Potentially curative resection of an abdominal wall metastasis from pancreatic adenocarcinoma: a case report.

作者信息

Odisho Tanya, Joseph Stephanie, Shahait Awni, Choi-Kim Lydia, McGee Jessica, Kim Steve

机构信息

Department of Surgery, Detroit Medical Center, Detroit, MI, USA.

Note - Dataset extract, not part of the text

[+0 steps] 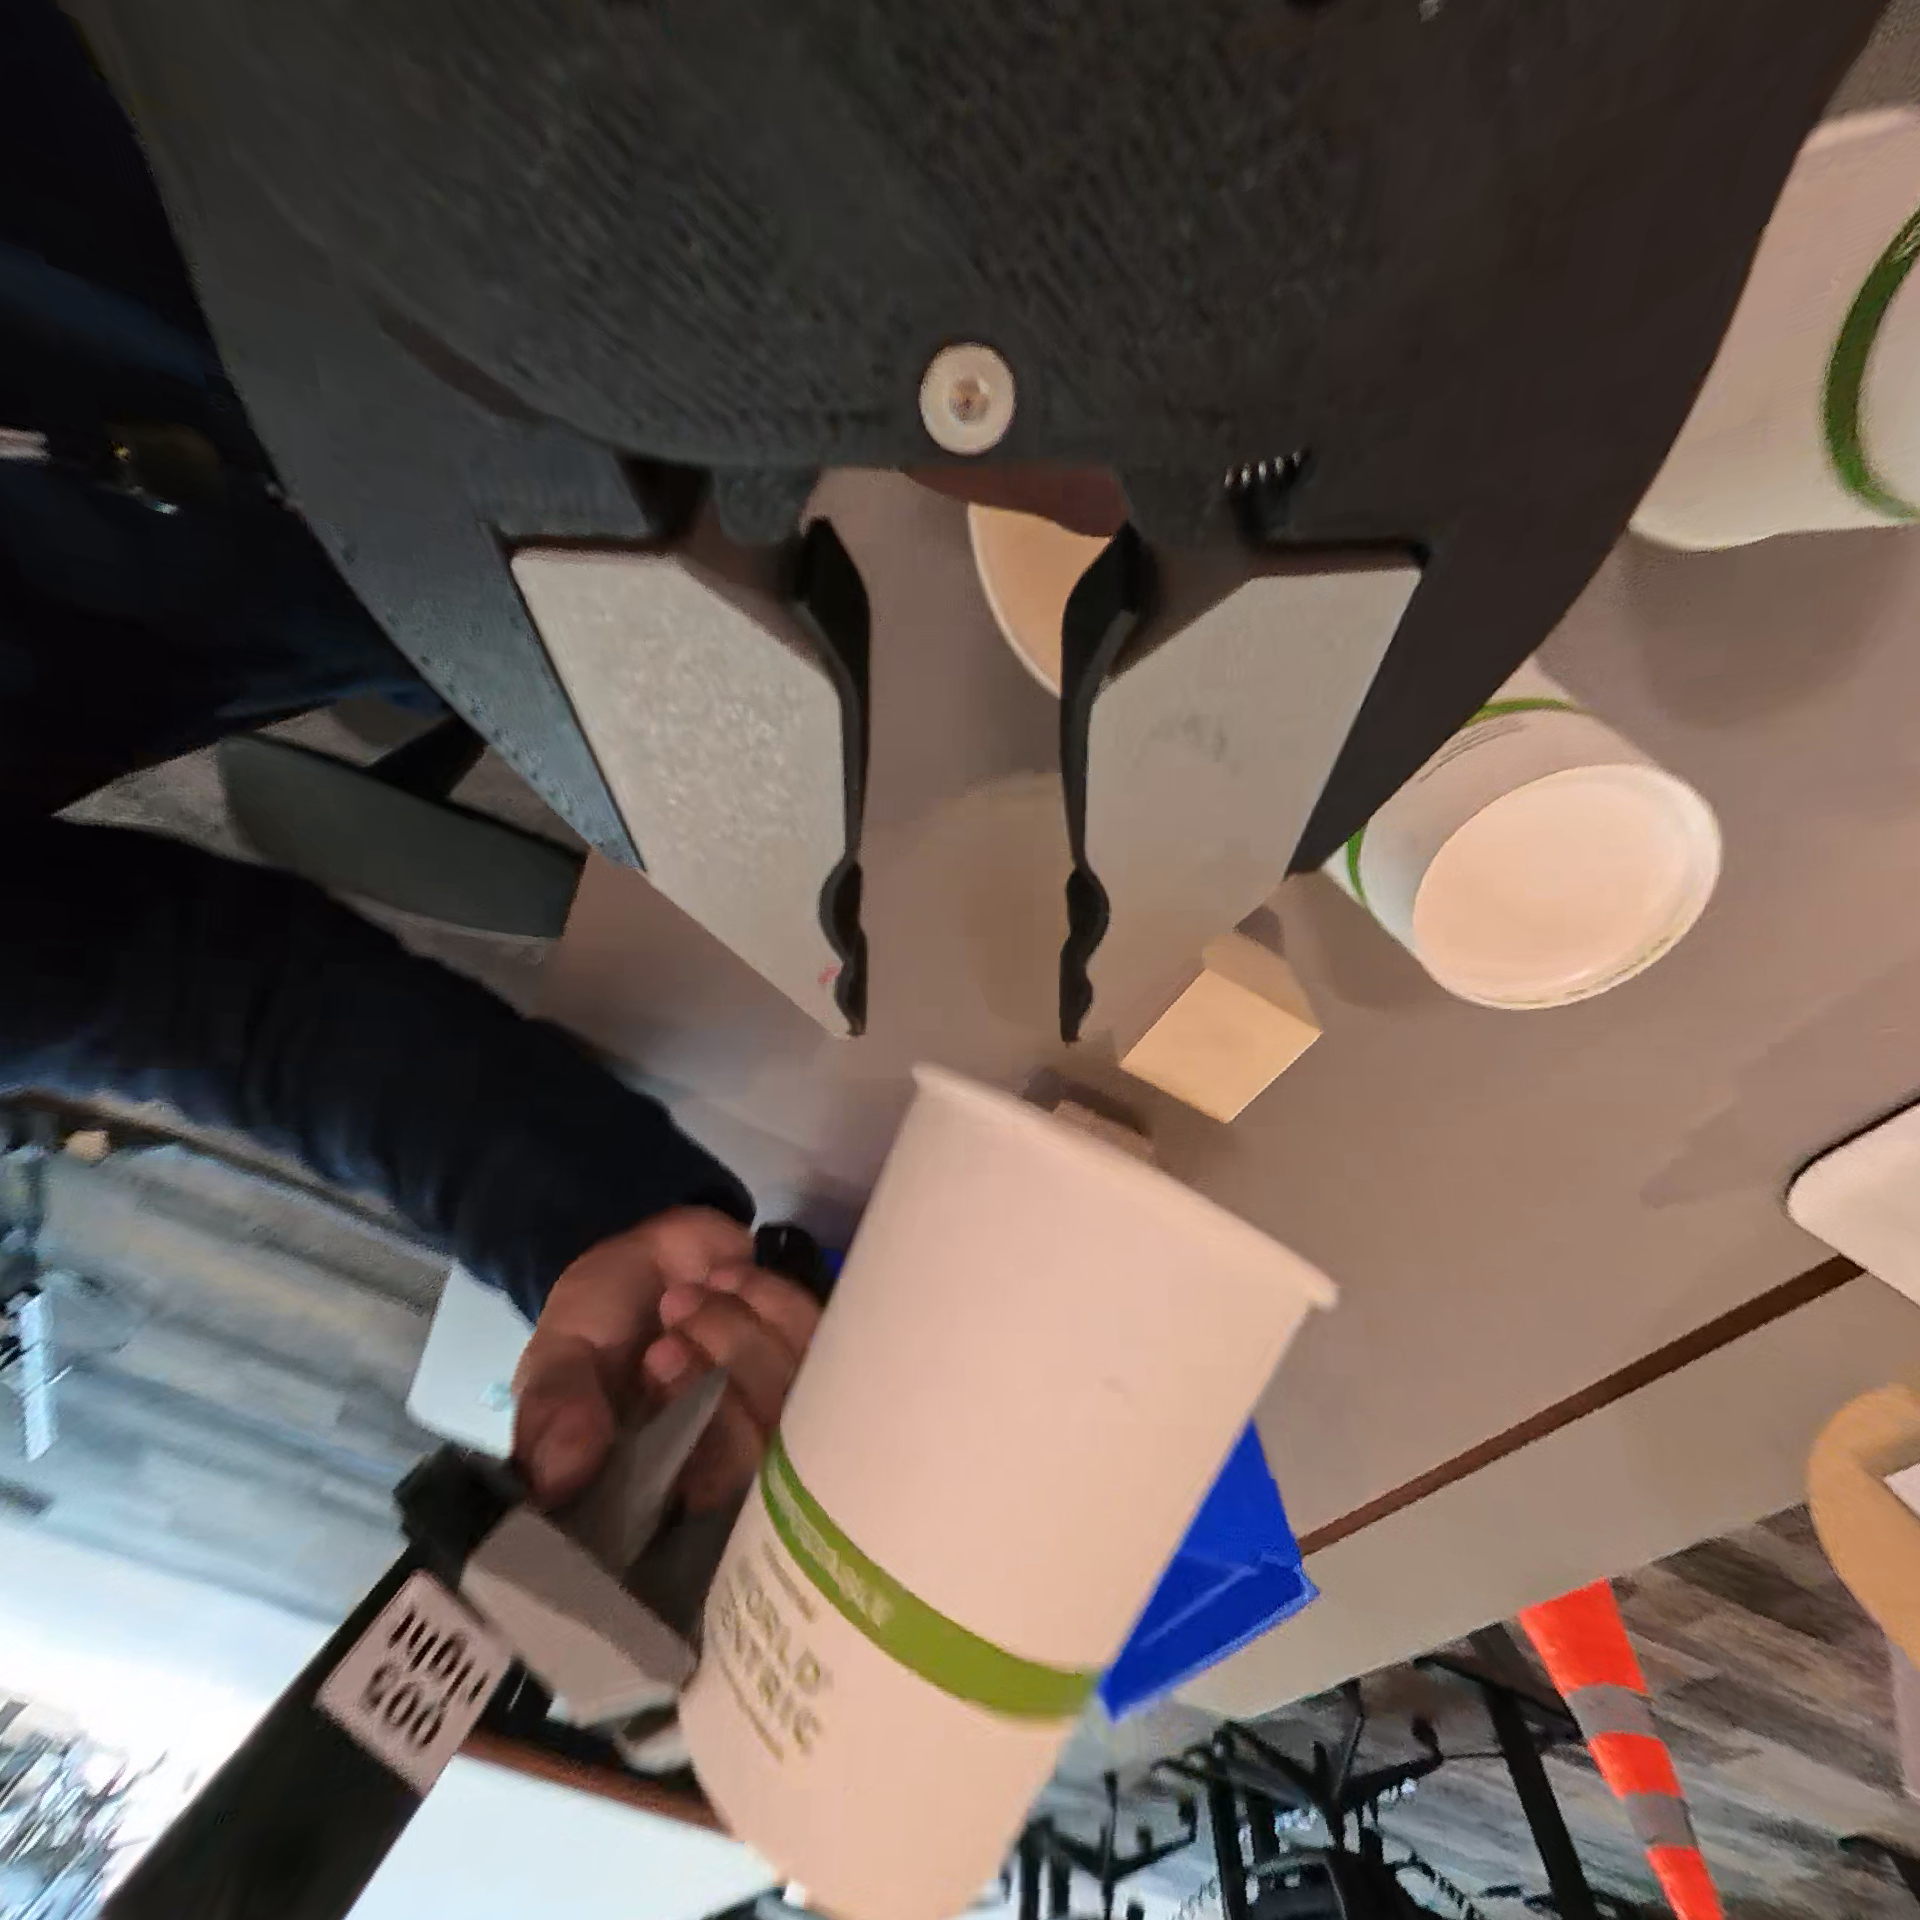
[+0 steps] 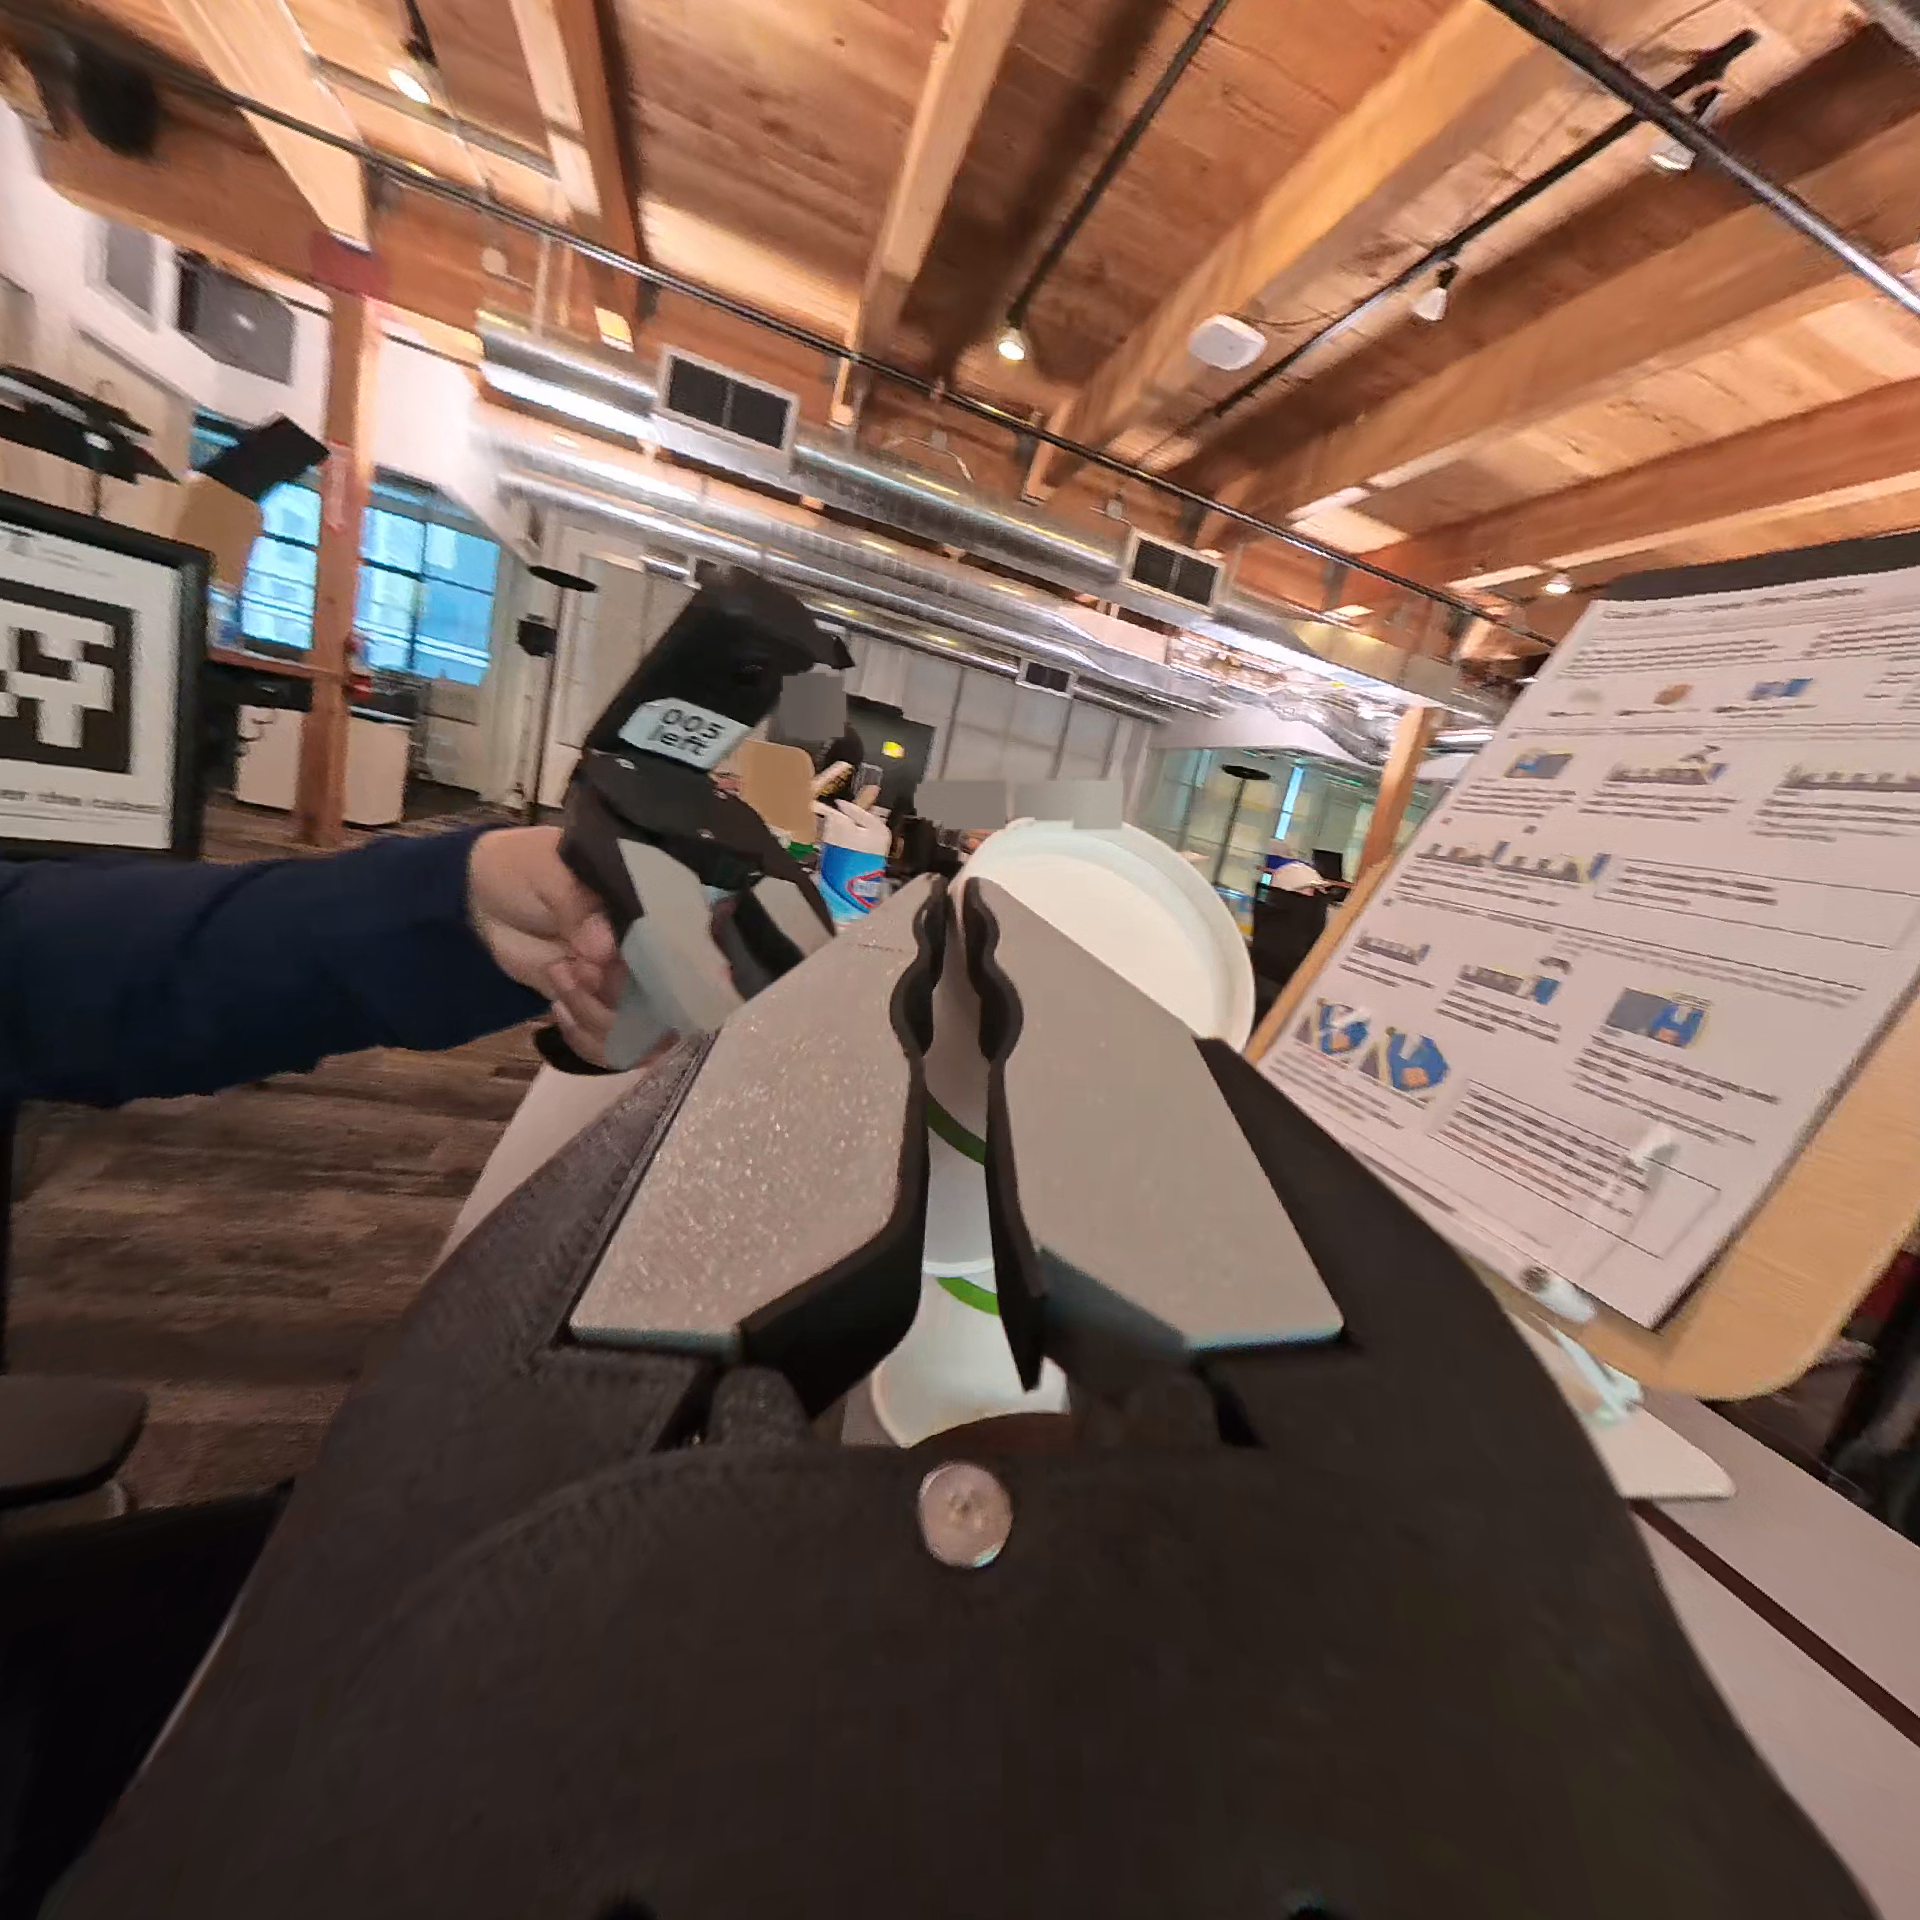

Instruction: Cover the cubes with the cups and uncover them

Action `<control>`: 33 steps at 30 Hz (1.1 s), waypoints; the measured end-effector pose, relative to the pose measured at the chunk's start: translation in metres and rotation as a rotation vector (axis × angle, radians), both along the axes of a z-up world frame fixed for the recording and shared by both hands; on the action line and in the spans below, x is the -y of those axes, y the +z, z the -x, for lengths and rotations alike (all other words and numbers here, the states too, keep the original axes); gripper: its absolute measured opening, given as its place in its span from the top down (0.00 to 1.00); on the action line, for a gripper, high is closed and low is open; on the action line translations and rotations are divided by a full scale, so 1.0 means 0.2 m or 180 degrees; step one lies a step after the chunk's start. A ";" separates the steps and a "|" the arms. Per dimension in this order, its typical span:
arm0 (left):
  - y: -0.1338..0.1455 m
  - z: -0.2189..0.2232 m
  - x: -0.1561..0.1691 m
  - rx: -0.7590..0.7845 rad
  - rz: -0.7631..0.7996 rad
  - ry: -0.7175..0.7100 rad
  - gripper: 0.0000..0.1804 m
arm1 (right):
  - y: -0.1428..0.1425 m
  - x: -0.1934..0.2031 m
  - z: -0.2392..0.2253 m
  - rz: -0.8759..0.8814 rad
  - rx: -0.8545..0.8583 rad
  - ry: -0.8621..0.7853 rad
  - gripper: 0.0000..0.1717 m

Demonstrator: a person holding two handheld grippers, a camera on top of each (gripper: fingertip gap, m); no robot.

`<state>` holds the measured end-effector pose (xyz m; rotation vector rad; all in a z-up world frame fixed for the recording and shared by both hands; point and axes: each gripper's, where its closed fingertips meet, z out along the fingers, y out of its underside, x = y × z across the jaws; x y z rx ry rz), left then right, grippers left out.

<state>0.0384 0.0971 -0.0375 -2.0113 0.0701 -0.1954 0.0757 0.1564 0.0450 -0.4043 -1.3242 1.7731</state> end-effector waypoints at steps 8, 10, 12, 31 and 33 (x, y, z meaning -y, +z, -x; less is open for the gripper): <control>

The Michael and Marian Ilitch Department of Surgery, Wayne State University School of Medicine, Detroit, MI, USA.

出版信息

J Surg Case Rep. 2022 Apr 26;2022(4):rjac138. doi: 10.1093/jscr/rjac138. eCollection 2022 Apr.

Abstract

Pancreatic cancer has a low survival rate even after ostensible complete resection, and treatment for recurrence is usually only palliative. However, rare solitary metastasis can occur and may be operable. In this report, we describe such a case and review the literature on metastasectomy for pancreatic adenocarcinoma. A 66-year-old female underwent Whipple procedure at our institution in 2014 for a pT3N0 pancreatic adenocarcinoma. A slowly growing umbilical mass was noted 6 years later with concomitant rise in her CA 19-9 levels. CT-guided biopsy of her abdominal wall mass confirmed a well-differentiated adenocarcinoma consistent with her primary pancreatic cancer. The patient underwent metastasectomy of the isolated abdominal wall mass, with negative margins. She received no further postoperative treatment. The patient remains disease and symptom-free over 18 months after resection of the metastasis. In highly selected cases of pancreatic adenocarcinoma, resection of solitary metastasis may be therapeutic.

摘要

胰腺癌即便在看似完全切除后生存率仍很低,复发后的治疗通常仅为姑息性治疗。然而,罕见的孤立性转移可能发生且或许可以手术切除。在本报告中,我们描述了这样一例病例,并回顾了关于胰腺腺癌转移灶切除术的文献。一名66岁女性于2014年在我院因pT3N0胰腺腺癌接受了胰十二指肠切除术。6年后发现脐部肿物生长缓慢,同时她的CA 19-9水平升高。对其腹壁肿物进行CT引导下活检,证实为与原发性胰腺癌相符的高分化腺癌。该患者接受了孤立性腹壁肿物转移灶切除术,切缘阴性。术后未接受进一步治疗。在切除转移灶18个月后,患者仍无疾病且无症状。在经过高度挑选的胰腺腺癌病例中,孤立性转移灶的切除可能具有治疗作用。